One of my colleagues in the TSSG, Jonathan Brazil, has just posted a summary of his experiences getting client SIP software to work with IPv6 Jonathan Brazil's Weblog: IPv6 - How I got there.... Great that we got there, and great for him to share these details via his blog for us all to read!
IMS (IP Multimedia Subsystem) is a big deal in modern telecommunications, and is a core (but not the only) part of the TSSG's approach to converged communications services. On principle we try to develop everything we do as dual stack IPv4/IPv6 to be really ready for the next generation internet. This project is one example of this approach in practice.
In this short article Are We Slowly Losing Control of the Internet? Karl Auerbach bemoans the lack of simple standards, as options proliferate, and standards bodies try and please all the stakeholders. A common problem. He sets his sights on SIP as an example of what can go wrong. Perhaps most interesting he links to a good set of slides From Barnstorming to Boeing - Transforming the Internet Into a Lifeline Utility that has speaker notes. Hey many this guy is trying to help out on my MSc (taught) module on SIP after all - though they're a bit high level. In any case I agree with the main message - we need to plan how to manage this stuff.
In the Computer Business Review Online article Open Source Weblog: Where does open source code come from? the recently published EU report on innovation and competitiveness of the EU ICT sector is presented.
Interestingly, Sun tops the list of companies involved in open source software (tanks to Tim Bray of Sun for this link).
This is fascinating reading. I'll post back with more observations...

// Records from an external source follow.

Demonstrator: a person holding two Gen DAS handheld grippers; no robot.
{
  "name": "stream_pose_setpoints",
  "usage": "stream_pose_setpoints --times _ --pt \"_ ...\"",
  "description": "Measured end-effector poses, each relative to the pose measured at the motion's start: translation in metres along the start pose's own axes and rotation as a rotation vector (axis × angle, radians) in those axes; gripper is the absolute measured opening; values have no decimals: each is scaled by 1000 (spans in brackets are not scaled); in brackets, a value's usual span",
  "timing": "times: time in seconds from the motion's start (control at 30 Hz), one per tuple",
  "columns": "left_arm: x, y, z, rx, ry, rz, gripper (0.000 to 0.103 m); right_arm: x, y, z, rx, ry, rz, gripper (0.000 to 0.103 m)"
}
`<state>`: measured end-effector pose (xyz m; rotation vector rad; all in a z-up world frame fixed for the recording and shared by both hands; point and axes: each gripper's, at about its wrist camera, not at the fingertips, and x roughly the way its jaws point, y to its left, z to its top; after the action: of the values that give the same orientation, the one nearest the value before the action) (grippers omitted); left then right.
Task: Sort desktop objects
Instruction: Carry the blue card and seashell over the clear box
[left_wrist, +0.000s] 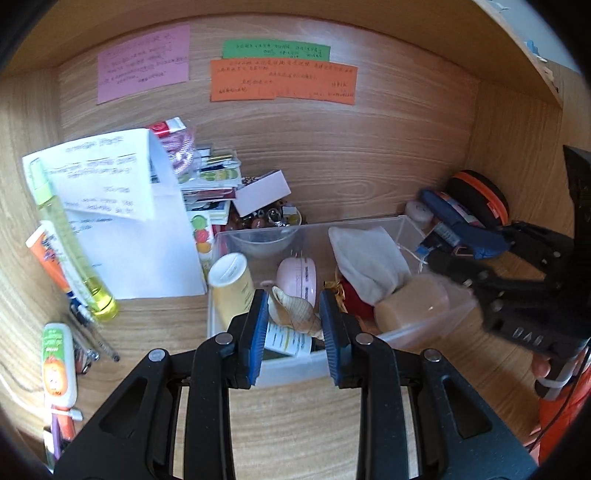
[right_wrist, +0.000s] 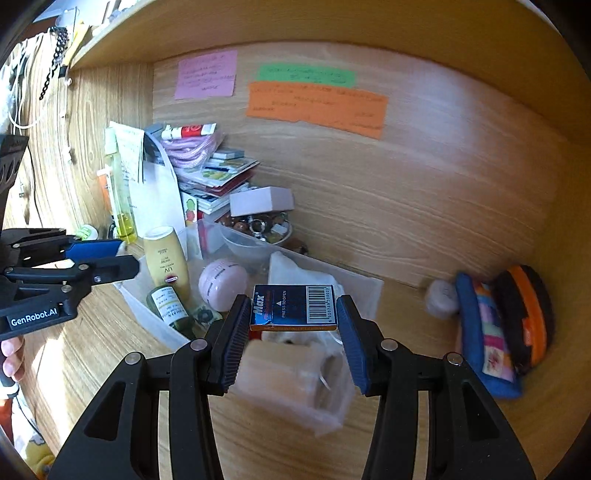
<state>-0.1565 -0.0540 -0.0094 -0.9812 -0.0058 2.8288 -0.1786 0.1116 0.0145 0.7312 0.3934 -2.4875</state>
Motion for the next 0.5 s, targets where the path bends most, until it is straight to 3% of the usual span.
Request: stream_pose_setpoints --times 0.5 --pt "68 3 -5 -12 112 -56 28 68 10 -12 -9 120 79 44"
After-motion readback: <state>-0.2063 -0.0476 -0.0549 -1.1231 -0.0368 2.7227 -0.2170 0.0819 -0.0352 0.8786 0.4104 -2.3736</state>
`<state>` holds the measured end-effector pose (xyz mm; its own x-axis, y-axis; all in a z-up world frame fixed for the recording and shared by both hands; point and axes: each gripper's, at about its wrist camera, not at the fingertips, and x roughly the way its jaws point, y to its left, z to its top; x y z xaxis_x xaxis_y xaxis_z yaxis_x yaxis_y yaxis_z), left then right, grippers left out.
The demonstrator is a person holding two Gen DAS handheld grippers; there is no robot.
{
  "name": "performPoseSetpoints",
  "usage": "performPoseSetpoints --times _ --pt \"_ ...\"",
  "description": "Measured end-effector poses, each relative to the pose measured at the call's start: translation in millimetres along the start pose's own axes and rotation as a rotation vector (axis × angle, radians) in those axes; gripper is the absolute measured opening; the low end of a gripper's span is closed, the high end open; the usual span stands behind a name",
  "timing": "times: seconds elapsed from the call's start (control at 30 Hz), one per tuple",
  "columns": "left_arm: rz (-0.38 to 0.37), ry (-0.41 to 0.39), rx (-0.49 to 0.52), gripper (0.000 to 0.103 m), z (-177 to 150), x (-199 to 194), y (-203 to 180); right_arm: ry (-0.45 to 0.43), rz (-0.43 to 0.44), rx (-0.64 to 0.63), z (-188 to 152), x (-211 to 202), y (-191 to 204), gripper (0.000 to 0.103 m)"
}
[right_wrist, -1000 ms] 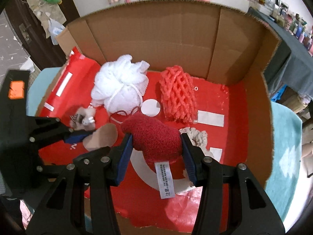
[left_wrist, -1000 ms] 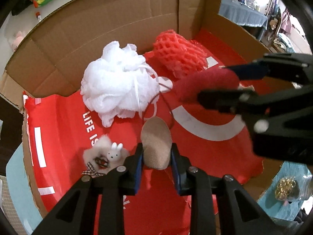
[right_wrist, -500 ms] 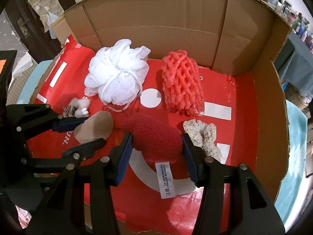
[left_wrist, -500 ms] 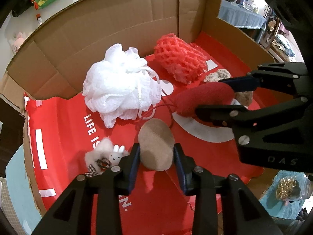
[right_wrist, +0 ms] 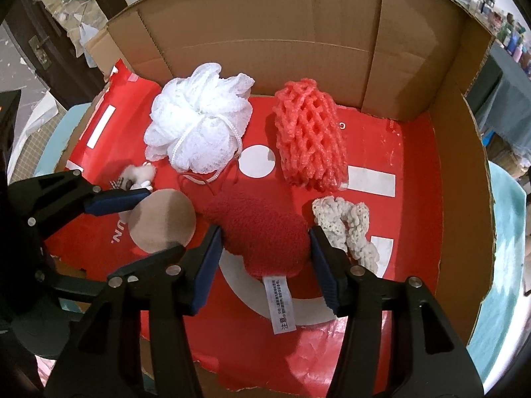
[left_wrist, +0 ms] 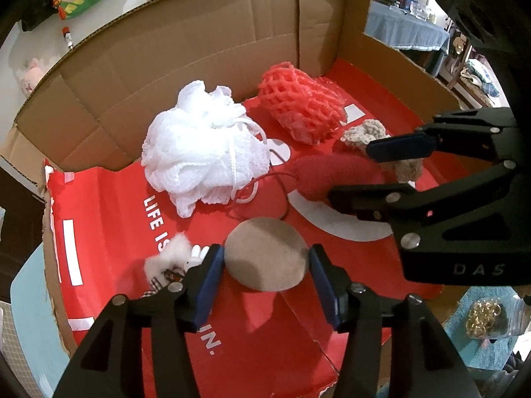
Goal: Organize soft objects
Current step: 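Lower the pad and heart into the box and open both tools, then pull both tools back from the box toward the remaining items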
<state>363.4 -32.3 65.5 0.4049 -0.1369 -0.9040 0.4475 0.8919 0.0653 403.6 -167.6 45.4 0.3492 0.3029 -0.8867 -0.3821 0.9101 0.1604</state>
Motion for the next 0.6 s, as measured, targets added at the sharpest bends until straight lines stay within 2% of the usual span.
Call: performPoseSetpoints --times 0.1,0.4,0.6 --pt "0.000 -0.018 -0.002 0.067 -1.1 -4.1 -0.7 -0.004 -0.005 -0.001 -1.0 -1.9 1.7 0.059" --pt "-0.005 -0.082 -0.026 0.072 -9.4 -32.5 -2.2 -0.042 0.010 0.022 -8.4 -30.7 1.5 0.060" --pt "-0.003 -0.158 -0.078 0.080 -19.0 -67.9 -4.0 -0.115 0.017 0.040 -18.9 -70.2 1.2 0.067"
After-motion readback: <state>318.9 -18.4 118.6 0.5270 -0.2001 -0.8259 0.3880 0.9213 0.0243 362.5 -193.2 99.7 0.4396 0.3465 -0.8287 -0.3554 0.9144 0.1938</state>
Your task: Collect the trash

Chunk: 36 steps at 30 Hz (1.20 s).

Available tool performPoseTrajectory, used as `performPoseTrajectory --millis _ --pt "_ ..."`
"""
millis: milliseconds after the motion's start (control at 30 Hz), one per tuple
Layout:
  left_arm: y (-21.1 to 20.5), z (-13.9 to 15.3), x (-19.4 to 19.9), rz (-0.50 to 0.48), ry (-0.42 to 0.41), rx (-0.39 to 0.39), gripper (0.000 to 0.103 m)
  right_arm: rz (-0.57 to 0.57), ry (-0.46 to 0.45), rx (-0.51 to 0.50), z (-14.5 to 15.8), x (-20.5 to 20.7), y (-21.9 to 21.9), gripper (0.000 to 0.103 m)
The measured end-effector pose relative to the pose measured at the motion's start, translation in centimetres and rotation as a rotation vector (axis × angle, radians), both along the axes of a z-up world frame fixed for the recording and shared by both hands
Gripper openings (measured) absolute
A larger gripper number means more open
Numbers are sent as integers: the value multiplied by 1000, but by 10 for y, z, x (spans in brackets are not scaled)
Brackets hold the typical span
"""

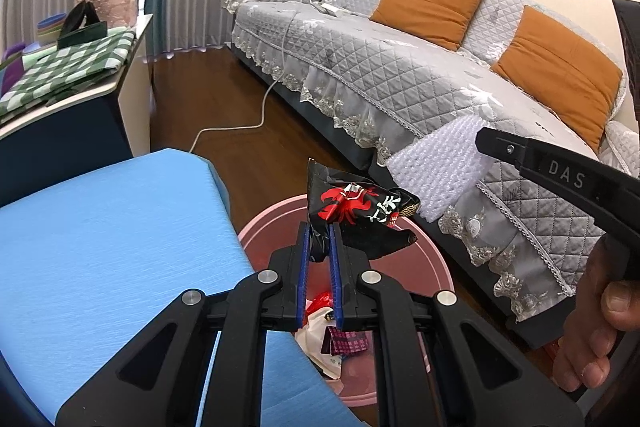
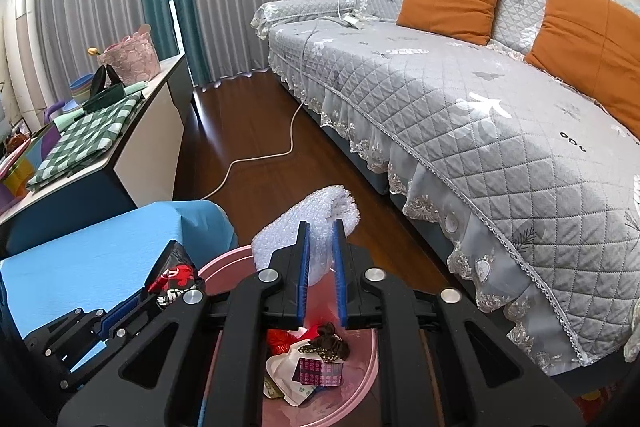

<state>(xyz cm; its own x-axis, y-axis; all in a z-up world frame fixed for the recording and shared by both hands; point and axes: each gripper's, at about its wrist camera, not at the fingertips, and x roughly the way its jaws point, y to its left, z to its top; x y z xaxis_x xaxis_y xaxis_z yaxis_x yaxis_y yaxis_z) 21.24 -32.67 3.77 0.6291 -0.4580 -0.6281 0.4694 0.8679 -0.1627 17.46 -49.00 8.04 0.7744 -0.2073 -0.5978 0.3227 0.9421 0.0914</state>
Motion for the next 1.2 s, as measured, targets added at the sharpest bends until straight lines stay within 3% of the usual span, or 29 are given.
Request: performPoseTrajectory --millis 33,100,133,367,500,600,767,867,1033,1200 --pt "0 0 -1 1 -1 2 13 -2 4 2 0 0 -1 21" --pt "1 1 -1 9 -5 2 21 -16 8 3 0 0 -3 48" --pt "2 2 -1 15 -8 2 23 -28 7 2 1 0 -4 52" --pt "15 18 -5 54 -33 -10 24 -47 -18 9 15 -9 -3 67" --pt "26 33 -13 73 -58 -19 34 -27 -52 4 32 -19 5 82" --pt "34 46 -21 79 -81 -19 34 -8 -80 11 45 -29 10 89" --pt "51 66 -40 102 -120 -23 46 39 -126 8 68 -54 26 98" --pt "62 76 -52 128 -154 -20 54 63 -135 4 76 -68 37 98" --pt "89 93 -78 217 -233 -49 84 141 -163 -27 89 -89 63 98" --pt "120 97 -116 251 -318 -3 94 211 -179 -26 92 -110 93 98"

A good analysis of the distribution of IPv4 and IPv6 AS (autonomous systems), prefixes and addresses across the world CAIDA : analysis : geopolitical : bgp2country. Interesting that IPv6 is still dominated by wealthier countries, but as there are so many addresses, they won't be able to hoard them; in contrast the USA dominates Ipv4 address allocations and has - it could be argued - hoarded them.
Note from source:
Last Modified: Thurs Mar-2-2006 23:24:59 PDT; Maintained by: Bradley Huffaker
Reminder to myself and my students that this site offer access to Internet data that may be very useful for populating simulations or direct use for analysis DatCat: Home.
In contrast it is very hard to get good quality telecommunications data for analysis, mainly for commercial and legal reasons the operators are reluctant to release, even "anonymized", data.

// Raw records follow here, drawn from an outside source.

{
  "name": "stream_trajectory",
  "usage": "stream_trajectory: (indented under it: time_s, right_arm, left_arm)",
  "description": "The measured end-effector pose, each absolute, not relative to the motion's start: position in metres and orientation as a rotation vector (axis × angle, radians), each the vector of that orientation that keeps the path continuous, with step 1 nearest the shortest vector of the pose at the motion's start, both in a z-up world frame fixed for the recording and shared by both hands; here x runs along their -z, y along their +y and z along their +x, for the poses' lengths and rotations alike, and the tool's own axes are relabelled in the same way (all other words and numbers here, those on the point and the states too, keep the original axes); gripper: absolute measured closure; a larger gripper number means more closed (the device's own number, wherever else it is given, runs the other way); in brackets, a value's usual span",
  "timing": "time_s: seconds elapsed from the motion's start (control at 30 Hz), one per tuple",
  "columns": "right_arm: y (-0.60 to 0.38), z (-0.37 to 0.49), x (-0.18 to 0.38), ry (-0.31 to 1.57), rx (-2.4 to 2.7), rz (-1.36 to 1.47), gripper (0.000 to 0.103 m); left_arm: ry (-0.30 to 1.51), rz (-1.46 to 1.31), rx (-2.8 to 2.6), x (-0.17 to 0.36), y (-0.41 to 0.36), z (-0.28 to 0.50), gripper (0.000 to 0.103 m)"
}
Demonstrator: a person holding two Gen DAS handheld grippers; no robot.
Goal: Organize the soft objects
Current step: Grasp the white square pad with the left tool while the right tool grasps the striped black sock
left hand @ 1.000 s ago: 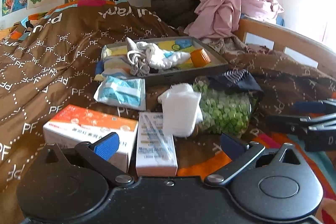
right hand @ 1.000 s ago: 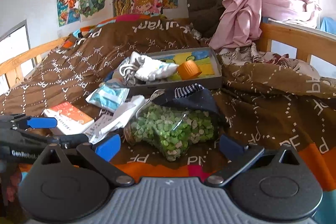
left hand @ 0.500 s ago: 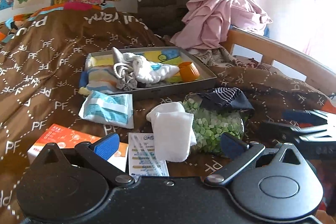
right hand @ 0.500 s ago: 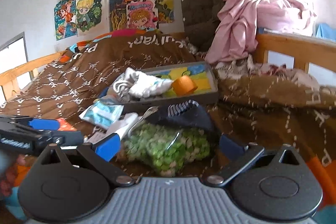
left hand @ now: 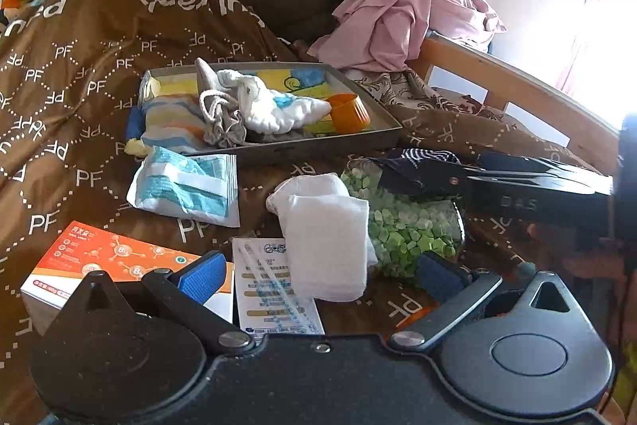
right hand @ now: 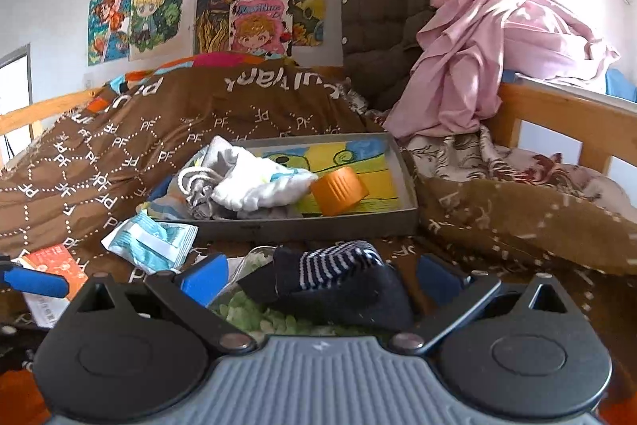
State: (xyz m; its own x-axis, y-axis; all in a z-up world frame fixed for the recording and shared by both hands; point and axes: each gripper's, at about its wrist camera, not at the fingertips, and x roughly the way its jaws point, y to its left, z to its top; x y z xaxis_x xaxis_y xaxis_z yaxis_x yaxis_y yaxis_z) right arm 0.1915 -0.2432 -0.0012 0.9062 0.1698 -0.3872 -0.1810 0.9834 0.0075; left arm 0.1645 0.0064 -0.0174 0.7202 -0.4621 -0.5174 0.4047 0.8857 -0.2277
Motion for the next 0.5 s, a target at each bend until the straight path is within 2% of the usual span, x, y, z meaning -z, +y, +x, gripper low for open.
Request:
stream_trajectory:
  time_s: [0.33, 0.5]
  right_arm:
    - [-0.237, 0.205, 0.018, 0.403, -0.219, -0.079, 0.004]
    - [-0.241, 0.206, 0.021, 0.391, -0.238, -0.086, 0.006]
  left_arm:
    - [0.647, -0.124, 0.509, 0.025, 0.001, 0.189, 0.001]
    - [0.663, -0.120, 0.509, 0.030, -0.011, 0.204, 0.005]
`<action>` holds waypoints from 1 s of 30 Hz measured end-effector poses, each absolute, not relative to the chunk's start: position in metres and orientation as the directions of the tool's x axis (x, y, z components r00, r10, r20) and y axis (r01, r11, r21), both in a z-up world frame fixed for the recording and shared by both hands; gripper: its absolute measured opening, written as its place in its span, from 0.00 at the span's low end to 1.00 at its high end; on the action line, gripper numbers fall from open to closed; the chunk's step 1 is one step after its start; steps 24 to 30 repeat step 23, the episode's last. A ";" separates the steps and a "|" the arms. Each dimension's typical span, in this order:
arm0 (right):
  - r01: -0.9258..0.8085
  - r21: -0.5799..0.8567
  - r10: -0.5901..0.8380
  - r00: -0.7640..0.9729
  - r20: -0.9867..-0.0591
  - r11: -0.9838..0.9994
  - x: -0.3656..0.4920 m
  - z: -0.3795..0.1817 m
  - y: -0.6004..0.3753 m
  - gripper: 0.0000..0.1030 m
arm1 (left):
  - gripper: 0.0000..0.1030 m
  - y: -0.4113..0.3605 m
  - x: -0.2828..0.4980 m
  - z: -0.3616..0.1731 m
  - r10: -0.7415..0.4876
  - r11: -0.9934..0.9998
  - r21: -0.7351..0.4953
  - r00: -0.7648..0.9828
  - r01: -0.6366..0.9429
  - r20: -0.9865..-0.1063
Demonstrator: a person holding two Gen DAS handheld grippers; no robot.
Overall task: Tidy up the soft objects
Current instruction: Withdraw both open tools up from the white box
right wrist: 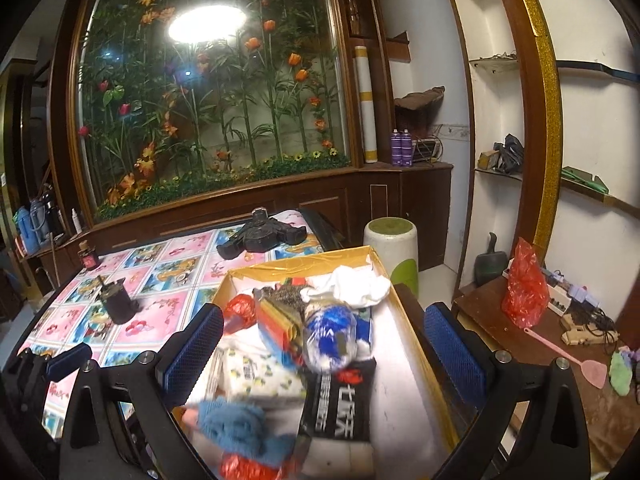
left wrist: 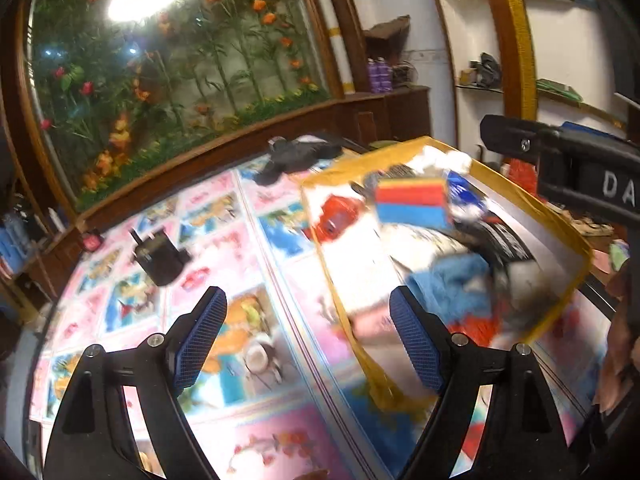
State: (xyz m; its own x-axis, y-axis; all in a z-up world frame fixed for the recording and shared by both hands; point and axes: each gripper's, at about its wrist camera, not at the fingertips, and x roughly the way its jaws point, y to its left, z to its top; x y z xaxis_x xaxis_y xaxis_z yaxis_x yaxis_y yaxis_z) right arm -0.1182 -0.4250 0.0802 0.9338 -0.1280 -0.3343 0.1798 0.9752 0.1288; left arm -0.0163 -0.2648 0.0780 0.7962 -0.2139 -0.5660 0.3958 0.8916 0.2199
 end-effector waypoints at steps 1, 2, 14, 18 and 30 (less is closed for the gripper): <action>0.169 0.125 -0.119 0.934 -0.337 0.978 -0.124 0.079 -0.421 0.99 | 0.81 -0.263 -0.017 0.077 -0.222 0.890 0.212 0.788 0.405 -0.574; 0.159 0.124 -0.109 0.935 -0.339 0.979 -0.129 0.078 -0.419 0.99 | 0.81 -0.261 -0.018 0.077 -0.227 0.888 0.208 0.783 0.410 -0.579; 0.160 0.108 -0.106 0.916 -0.387 0.981 -0.156 0.077 -0.410 0.99 | 0.81 -0.255 -0.027 0.070 -0.193 0.888 0.244 0.798 0.390 -0.571; 0.167 0.111 -0.113 0.918 -0.379 0.980 -0.156 0.079 -0.407 0.99 | 0.81 -0.254 -0.025 0.068 -0.146 0.896 0.265 0.800 0.356 -0.581; 0.156 0.105 -0.105 0.918 -0.382 0.982 -0.153 0.077 -0.401 0.99 | 0.81 -0.248 -0.020 0.070 -0.137 0.910 0.244 0.800 0.334 -0.584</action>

Good science need good data, so it's good to see this type of Internet data being made available.
At the Irish Blog Awards 2007 Hilary NY won the award for "Best Use of Irish in a Blog". Good to see the Irish language making use of the new technology, and cool that Hilary is based in New York - there's the modern Ireland for you (or is that the old Ireland - no or would that be Cape Cod where my own relatives are)..... I see she's been blogging since December 2004. Adh mór...

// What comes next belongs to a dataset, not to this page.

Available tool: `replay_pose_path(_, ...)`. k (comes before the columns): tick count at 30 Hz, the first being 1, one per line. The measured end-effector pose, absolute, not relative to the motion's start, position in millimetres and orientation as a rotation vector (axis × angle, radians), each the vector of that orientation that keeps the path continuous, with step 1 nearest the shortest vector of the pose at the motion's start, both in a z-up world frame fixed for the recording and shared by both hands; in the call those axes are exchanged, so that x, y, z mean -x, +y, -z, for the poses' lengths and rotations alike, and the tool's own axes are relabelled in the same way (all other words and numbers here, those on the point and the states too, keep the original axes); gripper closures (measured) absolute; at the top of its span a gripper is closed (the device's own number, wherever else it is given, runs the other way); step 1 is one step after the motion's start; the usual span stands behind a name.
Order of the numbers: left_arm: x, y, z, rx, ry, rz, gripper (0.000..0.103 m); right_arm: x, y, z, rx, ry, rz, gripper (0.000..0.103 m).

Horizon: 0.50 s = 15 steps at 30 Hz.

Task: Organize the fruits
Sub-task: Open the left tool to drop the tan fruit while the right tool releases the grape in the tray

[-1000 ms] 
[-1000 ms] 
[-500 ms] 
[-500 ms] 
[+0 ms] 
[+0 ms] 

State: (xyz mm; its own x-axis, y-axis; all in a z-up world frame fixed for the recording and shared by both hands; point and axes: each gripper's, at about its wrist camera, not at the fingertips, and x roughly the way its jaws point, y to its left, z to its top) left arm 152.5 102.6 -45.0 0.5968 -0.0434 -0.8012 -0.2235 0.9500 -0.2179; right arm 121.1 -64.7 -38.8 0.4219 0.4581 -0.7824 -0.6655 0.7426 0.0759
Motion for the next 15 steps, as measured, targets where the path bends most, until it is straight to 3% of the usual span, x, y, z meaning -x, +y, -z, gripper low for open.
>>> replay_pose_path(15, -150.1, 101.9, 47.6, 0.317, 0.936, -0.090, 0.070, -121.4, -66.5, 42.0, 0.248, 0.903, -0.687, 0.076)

Jon Udell's latest post Sharing knowledge on the web ォ Jon Udell descibes how informative he finds the web for his own work. He suggests that as so many people involved use the web regularly, and as so many of the processes involved can be represented textually in web postings, there is a very useful reflexive charater created. We use the web to learn how to use the web. He also suggests that in other domains, such as fire fighting, video representations may be more appropriate than textual ones, and that in time web will grow to encompass these too. Interesting stuff from Udell as usual!